In a key finding, researchers found that implanting tubes in the ears of children who have persistent or recurrent episodes of otitis media with effusion (OME) improves hearing over a short period but is less likely to improve long-term cognitive and functional development.
"We found that surgery can certainly help ease pain associated with ear pressure changes in the middle ear, and even improve hearing in the short term, but we found no evidence that surgical intervention improves longer-term development," said Michael Steiner, chief of general pediatrics and adolescent medicine at University of North Carolina School of Medicine.
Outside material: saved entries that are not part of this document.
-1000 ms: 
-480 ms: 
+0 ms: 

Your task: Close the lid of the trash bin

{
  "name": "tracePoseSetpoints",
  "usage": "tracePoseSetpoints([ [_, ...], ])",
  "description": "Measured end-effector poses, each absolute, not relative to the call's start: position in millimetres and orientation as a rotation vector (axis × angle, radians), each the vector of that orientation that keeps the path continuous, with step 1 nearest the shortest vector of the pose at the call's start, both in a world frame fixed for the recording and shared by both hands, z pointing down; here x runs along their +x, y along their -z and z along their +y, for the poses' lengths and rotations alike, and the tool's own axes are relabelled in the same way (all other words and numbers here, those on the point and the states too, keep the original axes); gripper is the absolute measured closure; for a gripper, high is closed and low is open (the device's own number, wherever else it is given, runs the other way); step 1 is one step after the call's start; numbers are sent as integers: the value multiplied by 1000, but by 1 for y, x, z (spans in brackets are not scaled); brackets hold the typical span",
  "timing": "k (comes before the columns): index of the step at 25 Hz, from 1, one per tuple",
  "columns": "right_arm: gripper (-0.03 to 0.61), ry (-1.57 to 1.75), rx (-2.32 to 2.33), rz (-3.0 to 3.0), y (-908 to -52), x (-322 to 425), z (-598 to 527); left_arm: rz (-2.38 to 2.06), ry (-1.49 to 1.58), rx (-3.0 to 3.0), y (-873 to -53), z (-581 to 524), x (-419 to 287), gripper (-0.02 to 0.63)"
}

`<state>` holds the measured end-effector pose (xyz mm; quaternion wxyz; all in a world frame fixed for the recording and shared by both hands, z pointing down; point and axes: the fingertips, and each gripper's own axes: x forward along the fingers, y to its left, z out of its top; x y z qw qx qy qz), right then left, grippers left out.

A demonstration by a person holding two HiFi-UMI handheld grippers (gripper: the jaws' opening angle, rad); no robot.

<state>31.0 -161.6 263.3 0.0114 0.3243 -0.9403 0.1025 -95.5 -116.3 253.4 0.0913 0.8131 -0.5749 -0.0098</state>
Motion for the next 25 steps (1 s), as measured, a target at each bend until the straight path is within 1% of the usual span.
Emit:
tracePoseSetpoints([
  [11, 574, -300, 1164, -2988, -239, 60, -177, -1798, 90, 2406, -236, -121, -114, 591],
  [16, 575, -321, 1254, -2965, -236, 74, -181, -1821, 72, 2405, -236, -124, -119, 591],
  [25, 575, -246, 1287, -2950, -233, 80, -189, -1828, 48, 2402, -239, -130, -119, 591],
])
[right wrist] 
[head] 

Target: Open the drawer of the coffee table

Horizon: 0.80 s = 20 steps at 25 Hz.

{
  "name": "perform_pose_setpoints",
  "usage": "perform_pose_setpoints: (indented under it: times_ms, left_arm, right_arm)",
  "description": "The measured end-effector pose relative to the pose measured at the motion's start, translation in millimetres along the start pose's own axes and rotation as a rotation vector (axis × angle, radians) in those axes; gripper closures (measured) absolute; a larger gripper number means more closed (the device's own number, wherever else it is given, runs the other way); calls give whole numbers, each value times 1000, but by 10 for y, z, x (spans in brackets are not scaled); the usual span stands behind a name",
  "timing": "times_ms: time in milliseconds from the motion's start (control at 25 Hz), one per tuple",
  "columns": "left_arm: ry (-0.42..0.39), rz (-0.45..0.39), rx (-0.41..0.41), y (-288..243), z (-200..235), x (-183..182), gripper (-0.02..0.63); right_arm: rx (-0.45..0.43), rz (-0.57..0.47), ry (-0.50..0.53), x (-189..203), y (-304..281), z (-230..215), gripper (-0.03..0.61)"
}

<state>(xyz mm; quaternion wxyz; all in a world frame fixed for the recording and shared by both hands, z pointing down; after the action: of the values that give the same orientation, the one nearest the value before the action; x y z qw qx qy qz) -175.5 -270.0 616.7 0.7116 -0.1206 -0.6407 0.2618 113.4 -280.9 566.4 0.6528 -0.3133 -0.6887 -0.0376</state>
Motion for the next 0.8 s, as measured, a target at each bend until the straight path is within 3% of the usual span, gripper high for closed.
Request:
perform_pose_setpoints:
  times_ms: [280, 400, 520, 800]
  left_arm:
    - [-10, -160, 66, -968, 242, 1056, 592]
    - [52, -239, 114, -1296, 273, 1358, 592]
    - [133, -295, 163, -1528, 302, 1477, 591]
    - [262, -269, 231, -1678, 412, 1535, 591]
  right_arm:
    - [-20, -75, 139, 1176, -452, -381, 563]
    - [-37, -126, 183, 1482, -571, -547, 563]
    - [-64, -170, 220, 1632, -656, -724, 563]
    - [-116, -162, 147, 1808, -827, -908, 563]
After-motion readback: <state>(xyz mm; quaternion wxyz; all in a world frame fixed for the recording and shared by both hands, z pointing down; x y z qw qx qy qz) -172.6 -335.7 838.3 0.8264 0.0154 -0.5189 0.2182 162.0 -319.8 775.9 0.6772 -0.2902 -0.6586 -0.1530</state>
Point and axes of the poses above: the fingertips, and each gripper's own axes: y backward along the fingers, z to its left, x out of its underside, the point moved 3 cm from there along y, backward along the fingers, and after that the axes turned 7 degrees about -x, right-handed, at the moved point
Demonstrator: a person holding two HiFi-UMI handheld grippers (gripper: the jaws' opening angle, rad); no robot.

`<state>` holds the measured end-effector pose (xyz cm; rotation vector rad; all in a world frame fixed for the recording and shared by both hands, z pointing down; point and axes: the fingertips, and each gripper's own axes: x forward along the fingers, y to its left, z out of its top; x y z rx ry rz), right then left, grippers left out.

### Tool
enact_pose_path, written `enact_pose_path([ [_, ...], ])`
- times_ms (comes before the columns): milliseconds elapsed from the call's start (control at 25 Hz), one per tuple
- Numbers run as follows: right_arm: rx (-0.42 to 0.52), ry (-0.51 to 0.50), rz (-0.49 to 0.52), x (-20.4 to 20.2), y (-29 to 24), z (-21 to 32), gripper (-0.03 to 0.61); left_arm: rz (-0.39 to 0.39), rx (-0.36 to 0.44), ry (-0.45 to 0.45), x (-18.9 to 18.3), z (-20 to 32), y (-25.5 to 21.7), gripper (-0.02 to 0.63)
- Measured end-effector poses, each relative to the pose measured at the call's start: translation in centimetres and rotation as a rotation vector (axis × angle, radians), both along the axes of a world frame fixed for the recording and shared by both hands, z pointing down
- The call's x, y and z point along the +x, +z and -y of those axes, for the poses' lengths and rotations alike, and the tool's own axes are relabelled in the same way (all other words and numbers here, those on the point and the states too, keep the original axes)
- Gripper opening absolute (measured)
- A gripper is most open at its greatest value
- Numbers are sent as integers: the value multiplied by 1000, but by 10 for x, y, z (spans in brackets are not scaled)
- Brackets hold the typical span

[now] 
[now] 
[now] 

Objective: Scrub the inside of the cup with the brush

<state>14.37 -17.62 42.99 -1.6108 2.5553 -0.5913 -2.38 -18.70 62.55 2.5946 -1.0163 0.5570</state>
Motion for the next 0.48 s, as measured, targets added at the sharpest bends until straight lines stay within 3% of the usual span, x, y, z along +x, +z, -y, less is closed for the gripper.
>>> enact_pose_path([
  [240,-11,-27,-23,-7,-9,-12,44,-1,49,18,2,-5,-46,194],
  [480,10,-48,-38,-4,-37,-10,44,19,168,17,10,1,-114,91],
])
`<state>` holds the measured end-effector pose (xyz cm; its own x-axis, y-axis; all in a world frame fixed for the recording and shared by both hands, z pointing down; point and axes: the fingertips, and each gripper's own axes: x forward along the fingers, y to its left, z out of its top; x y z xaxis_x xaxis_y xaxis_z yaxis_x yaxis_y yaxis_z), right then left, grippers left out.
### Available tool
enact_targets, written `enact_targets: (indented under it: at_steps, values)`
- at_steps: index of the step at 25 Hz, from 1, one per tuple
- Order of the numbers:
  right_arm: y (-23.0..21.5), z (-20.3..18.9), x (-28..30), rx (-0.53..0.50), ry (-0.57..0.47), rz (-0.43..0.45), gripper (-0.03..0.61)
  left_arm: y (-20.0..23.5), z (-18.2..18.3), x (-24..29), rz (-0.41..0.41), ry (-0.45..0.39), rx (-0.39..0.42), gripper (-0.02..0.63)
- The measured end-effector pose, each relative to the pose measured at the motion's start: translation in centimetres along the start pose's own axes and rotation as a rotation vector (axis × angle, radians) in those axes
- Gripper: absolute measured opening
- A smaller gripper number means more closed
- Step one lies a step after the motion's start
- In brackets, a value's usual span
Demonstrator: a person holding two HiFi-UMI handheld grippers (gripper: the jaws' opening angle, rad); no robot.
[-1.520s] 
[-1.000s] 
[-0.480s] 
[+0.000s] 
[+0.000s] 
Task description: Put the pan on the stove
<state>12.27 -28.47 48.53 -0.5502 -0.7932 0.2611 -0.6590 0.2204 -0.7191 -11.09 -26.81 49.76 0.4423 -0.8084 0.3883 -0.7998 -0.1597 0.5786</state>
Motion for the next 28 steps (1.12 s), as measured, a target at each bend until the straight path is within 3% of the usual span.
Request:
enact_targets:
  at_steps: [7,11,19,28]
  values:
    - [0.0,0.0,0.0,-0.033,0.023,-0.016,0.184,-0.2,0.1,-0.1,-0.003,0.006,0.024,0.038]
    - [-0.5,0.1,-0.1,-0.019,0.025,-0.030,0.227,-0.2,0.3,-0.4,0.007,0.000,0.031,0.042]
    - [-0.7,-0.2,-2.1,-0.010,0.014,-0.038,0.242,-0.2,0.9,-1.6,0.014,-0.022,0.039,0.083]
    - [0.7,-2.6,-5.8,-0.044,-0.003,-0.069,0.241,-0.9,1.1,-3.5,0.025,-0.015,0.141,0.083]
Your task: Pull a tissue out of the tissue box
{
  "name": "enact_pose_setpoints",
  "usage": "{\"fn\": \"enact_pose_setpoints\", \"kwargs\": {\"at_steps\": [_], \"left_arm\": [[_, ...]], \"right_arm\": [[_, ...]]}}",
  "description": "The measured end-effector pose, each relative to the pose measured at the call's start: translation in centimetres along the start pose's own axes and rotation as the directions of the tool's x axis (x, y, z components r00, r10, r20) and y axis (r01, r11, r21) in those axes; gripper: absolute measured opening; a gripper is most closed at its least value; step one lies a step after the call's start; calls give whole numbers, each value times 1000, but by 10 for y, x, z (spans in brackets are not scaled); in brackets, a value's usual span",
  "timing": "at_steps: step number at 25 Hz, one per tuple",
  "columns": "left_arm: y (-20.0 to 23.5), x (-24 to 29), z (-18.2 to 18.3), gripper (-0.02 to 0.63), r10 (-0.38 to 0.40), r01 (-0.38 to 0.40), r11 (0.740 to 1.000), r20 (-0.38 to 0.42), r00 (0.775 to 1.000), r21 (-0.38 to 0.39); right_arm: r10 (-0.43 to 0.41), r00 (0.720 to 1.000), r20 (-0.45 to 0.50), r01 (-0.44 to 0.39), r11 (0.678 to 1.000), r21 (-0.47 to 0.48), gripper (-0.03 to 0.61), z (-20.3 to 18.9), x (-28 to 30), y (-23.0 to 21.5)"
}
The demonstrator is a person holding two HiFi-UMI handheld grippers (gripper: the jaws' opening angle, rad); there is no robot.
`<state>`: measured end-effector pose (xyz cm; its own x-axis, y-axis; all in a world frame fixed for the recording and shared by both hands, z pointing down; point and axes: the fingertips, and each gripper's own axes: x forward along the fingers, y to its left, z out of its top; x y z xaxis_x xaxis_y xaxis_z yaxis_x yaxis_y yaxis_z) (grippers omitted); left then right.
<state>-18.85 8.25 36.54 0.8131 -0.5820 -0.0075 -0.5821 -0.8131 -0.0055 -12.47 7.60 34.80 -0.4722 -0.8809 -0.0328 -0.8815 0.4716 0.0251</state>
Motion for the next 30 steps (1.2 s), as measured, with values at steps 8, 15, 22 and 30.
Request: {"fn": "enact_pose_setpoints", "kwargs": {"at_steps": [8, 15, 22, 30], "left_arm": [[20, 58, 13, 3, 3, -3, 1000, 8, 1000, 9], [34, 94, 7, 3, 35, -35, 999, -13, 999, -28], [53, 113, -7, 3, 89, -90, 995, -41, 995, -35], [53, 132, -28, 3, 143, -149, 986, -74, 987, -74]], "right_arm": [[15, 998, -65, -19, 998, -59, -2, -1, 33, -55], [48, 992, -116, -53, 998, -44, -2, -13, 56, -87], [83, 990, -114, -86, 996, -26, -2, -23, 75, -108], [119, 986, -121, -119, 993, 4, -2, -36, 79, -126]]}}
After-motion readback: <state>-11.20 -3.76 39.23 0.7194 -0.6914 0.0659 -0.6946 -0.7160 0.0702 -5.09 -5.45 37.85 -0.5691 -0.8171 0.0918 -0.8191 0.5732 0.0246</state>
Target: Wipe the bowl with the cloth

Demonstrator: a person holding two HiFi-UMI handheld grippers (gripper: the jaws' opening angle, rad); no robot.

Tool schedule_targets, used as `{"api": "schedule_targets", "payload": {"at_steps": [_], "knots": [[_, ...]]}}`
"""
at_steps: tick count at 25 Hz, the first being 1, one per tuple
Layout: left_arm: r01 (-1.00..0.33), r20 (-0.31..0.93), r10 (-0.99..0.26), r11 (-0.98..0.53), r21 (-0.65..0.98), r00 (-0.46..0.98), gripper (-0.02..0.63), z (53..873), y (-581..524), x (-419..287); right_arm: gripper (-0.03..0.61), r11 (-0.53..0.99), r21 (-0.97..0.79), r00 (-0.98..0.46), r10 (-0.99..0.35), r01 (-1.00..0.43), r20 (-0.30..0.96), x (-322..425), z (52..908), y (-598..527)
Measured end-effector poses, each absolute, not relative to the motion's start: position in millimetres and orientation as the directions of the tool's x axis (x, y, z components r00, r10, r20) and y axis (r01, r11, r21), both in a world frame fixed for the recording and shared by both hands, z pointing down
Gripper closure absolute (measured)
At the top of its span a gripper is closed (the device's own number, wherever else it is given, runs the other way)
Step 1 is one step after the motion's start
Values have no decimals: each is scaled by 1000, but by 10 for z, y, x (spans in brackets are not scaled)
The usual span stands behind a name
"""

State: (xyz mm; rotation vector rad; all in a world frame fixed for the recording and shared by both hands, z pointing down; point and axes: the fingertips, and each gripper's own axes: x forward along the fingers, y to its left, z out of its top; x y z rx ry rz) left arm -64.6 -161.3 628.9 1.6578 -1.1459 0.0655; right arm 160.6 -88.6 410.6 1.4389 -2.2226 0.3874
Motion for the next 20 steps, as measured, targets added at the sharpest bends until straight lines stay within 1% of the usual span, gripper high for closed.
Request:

OME is a collection of fluid in the middle ear without signs or symptoms of acute ear infection. The fluid decreases middle ear function, leading to hearing loss and occasional pain from the pressure changes, said the study published online in the journal Pediatrics.
The systematic review examined 41 studies and found that, compared with watchful waiting, implanting tubes decreased middle ear effusion and improved hearing up to nine months post surgery.
Limited evidence suggested that tube placement increased the rate of prolonged discharge from the ear or calcification of tissues in the ear compared with no ear surgery or just myringotomy - a surgical procedure of the eardrum or tympanic membrane.
Adenoidectomy also reduced time with ear infections and improved hearing up to two years compared with no treatment or as an adjunct to myringotomy; rarely, it increased the risk of postsurgical haemorrhage.
"With the large number of tube insertions done on children each year, more research needs to be done to assist clinicians and parents in understanding the level of improvement in quality of life and other patient-centered outcomes that these common procedures offer, especially for periods longer than 24 months," said Ina Wallace, senior research psychologist at RTI International and the study's lead author.